_Your objective_: Only the lines from the one containing "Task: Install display" through the end of the listing below belong in your answer; retype them exactly.

_Given data_:
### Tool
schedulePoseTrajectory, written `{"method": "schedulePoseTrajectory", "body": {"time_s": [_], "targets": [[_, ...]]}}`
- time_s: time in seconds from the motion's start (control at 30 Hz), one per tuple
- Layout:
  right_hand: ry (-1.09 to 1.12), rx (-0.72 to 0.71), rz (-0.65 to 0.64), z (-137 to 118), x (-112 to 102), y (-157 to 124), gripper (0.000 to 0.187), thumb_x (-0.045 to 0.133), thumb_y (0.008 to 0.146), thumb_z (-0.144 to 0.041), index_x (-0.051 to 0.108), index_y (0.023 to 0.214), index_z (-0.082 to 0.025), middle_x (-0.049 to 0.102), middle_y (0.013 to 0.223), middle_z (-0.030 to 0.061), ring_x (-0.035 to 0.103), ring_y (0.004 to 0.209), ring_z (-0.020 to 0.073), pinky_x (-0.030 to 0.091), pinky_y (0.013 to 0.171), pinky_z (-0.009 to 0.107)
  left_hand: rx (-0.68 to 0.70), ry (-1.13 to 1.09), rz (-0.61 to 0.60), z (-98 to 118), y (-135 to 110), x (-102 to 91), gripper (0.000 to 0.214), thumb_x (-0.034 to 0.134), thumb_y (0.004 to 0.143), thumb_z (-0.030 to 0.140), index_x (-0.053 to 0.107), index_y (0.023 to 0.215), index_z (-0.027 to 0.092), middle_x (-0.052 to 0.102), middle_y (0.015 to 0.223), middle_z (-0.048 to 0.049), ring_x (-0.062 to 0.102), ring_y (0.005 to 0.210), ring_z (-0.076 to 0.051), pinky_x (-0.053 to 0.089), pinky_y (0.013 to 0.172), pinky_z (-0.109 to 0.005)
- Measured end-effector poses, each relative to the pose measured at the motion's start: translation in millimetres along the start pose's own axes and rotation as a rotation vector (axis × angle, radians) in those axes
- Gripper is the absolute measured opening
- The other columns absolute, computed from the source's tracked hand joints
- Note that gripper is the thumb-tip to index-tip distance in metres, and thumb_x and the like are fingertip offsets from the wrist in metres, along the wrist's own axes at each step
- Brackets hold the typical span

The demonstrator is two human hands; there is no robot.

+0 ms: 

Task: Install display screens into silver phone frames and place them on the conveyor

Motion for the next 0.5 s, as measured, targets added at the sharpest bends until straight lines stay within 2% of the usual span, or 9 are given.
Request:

_Task response_:
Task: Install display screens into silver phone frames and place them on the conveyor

Motion for the next 0.5 s, as measured, targets added at the sharpest bends until straight lines stay within 2% of the usual span, or 9 are given.
Request:

Output is finished, and nothing else is required.